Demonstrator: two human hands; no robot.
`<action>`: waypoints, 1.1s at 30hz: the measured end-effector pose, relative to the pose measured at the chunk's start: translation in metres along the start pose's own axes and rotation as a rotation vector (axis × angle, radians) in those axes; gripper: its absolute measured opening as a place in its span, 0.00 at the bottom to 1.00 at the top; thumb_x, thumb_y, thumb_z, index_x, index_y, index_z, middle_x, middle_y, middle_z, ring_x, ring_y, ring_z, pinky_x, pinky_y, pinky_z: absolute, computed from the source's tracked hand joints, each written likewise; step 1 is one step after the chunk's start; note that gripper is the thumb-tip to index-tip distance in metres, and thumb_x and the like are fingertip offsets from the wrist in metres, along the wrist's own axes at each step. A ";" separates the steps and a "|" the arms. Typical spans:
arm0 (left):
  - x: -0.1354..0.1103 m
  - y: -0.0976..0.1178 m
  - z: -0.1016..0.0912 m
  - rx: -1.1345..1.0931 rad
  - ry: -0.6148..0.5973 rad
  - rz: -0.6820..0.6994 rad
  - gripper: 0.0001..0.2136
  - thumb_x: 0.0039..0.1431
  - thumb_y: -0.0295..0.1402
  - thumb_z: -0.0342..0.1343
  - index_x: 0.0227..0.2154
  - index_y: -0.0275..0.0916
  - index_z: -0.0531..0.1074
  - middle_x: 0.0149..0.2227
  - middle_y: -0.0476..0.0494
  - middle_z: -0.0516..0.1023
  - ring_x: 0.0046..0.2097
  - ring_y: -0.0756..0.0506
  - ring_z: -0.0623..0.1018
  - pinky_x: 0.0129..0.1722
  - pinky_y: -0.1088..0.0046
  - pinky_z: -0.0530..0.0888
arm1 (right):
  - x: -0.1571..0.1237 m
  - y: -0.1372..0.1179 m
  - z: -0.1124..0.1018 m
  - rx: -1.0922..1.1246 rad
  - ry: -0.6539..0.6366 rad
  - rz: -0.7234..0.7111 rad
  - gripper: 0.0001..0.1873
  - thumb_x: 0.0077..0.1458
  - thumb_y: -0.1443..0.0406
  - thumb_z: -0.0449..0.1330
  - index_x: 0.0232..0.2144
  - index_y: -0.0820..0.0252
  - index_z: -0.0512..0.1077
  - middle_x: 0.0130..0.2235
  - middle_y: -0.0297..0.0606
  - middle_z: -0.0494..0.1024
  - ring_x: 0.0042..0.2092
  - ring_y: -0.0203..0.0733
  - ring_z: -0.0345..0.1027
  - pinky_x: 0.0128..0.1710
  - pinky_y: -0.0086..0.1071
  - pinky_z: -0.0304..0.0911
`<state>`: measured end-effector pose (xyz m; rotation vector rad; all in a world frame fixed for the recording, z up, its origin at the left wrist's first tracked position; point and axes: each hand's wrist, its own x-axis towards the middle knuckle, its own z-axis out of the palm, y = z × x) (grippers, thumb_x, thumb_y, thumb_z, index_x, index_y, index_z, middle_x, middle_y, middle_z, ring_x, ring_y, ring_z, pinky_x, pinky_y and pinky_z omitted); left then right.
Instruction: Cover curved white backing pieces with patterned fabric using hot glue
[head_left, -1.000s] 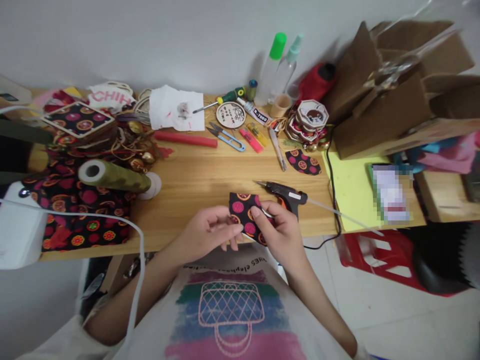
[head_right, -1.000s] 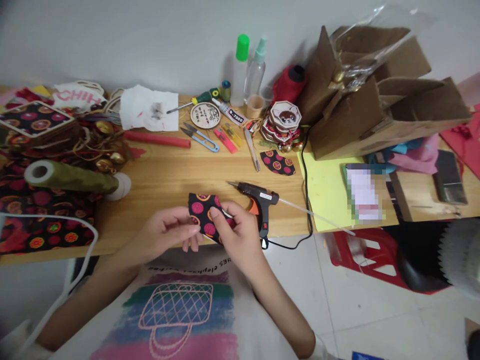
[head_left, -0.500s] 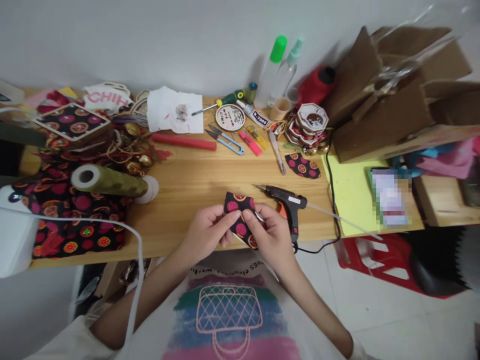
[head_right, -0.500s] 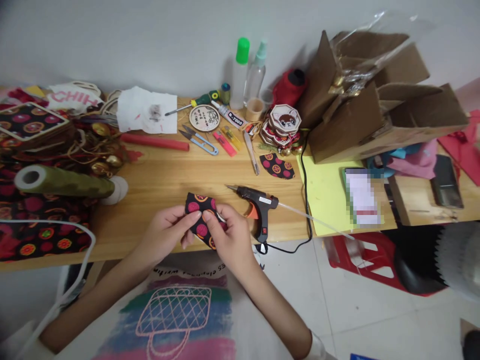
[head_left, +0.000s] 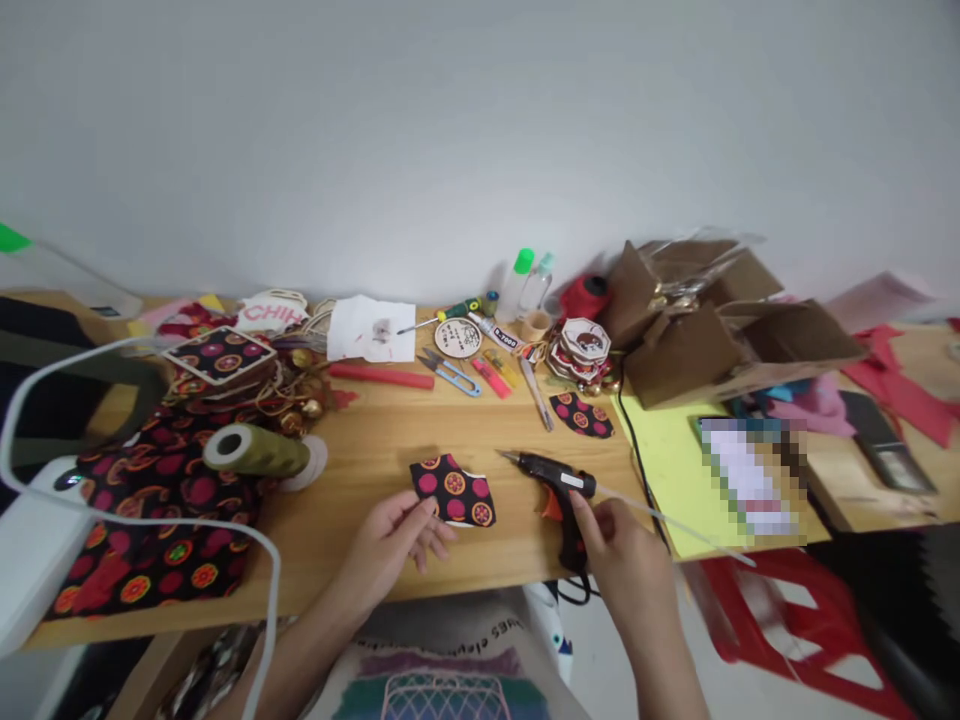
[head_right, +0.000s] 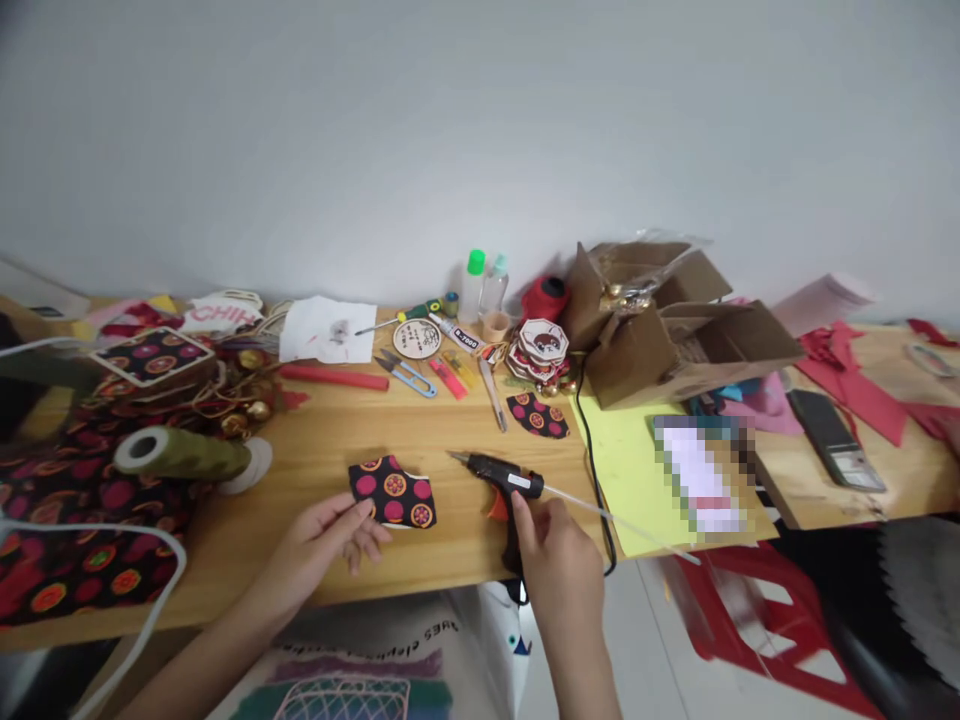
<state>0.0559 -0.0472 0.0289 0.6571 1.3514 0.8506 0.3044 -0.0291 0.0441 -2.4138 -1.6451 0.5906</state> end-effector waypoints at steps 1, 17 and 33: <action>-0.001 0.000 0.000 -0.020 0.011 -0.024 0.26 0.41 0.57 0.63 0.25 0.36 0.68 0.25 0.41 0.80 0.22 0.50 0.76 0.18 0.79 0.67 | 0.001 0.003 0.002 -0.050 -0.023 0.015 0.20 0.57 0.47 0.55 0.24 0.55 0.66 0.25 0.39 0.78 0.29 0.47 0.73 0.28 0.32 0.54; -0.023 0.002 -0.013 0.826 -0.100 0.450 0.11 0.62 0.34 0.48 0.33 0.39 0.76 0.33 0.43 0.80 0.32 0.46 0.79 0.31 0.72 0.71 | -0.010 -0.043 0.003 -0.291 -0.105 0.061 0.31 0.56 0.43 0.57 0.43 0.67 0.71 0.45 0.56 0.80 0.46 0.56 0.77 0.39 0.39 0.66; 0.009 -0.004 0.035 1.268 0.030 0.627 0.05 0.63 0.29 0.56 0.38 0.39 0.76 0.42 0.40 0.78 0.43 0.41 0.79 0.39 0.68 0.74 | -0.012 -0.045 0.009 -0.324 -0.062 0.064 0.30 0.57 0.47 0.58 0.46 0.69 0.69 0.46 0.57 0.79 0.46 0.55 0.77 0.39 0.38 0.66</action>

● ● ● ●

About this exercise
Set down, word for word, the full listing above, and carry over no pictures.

Response below
Demonstrator: two human hands; no robot.
`<action>`: waypoints, 1.1s at 30hz: the measured end-effector pose, relative to the pose measured at the chunk's start: translation in metres along the start pose's own axes and rotation as a rotation vector (axis × angle, radians) in those axes; gripper: its absolute measured opening as a place in its span, 0.00 at the bottom to 1.00 at the top; thumb_x, thumb_y, thumb_z, index_x, index_y, index_z, middle_x, middle_y, middle_z, ring_x, ring_y, ring_z, pinky_x, pinky_y, pinky_z: absolute, computed from the source's tracked hand joints, each written likewise; step 1 is one step after the chunk's start; note that gripper is the thumb-tip to index-tip distance in metres, and thumb_x and the like are fingertip offsets from the wrist in metres, along the wrist's own axes at each step. A ";" separates the steps and a "|" the arms. Typical spans:
arm0 (left):
  - x: -0.1354..0.1103 m
  - y: -0.0976..0.1178 m
  - z: -0.1016..0.0912 m
  - rx: -1.1345..1.0931 rad
  - ry: -0.6148..0.5973 rad
  - rz: -0.6820..0.6994 rad
  - gripper: 0.0001..0.2136
  - thumb_x: 0.0039..0.1431
  - thumb_y: -0.0295..0.1402
  - thumb_z: -0.0342..0.1343
  - index_x: 0.0227..0.2154
  - index_y: -0.0275..0.0916
  - index_z: -0.0531..0.1074
  - middle_x: 0.0149..0.2227
  - middle_y: -0.0476..0.0494
  - middle_z: -0.0516..0.1023
  - ring_x: 0.0046..0.2097
  - ring_y: -0.0756..0.0506
  - ring_z: -0.0623..0.1018
  - pinky_x: 0.0129..0.1722
  - pinky_y: -0.1088..0.0046
  - pinky_z: -0.0530..0.0888
arm1 (right):
  - x: -0.1571..0.1237 m
  - y: -0.1372..0.1179 m
  - z: -0.1124..0.1018 m
  - rx: -1.0922..1.1246 rad
  - ry: -0.6539..0.6366 rad
  - rz: -0.7234..0.7111 rad
  - gripper: 0.0001..0.1873
  - thumb_x: 0.0077..0.1458
  - thumb_y: -0.1443..0.0406
  - thumb_z: -0.0449..0.1330
  - index_x: 0.0232..0.2144
  - index_y: -0.0820..0.0252
  - index_z: -0.0512..0.1077
  - middle_x: 0.0130..0.2235
  - middle_y: -0.0297..0.0606
  - middle_z: -0.0494..0.1024
  - ring_x: 0.0042..0.2092
  - ring_y: -0.0203..0.0733
  - ring_z: -0.0345..0.1027
  - pinky_x: 0.0128..0.1710
  - pinky_y: -0.0086..0.1071
  - pinky_z: -0.0304..0.0911
`<state>`: measured end-effector pose (xyz m; rotation vector rad; all in a world frame fixed for the recording, z up, its origin at the left wrist's first tracked position; point and axes: each hand's wrist, its own x-axis towards the middle knuckle, its own z-axis out of the palm, y = z × x) (grippers, thumb_x, thumb_y, thumb_z, index_x, index_y, index_z, middle_x, middle_y, middle_z, ring_x, ring_y, ring_z, pinky_x, pinky_y and pinky_z omitted); left then right.
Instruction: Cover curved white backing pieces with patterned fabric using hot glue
[head_left, -1.000s] 
[head_right, -1.000s] 
[head_left, -0.500s] 
[head_right, -0.500s] 
[head_left, +0.000s] 
[head_right, +0.000s] 
<state>0.0559 -0.0472 0.0289 0.6571 1.3514 0.8506 0.3044 -0.0291 0.0441 -2.4138 -1.6451 0.5906</state> end-effector waypoints at steps 1, 17 and 33: <action>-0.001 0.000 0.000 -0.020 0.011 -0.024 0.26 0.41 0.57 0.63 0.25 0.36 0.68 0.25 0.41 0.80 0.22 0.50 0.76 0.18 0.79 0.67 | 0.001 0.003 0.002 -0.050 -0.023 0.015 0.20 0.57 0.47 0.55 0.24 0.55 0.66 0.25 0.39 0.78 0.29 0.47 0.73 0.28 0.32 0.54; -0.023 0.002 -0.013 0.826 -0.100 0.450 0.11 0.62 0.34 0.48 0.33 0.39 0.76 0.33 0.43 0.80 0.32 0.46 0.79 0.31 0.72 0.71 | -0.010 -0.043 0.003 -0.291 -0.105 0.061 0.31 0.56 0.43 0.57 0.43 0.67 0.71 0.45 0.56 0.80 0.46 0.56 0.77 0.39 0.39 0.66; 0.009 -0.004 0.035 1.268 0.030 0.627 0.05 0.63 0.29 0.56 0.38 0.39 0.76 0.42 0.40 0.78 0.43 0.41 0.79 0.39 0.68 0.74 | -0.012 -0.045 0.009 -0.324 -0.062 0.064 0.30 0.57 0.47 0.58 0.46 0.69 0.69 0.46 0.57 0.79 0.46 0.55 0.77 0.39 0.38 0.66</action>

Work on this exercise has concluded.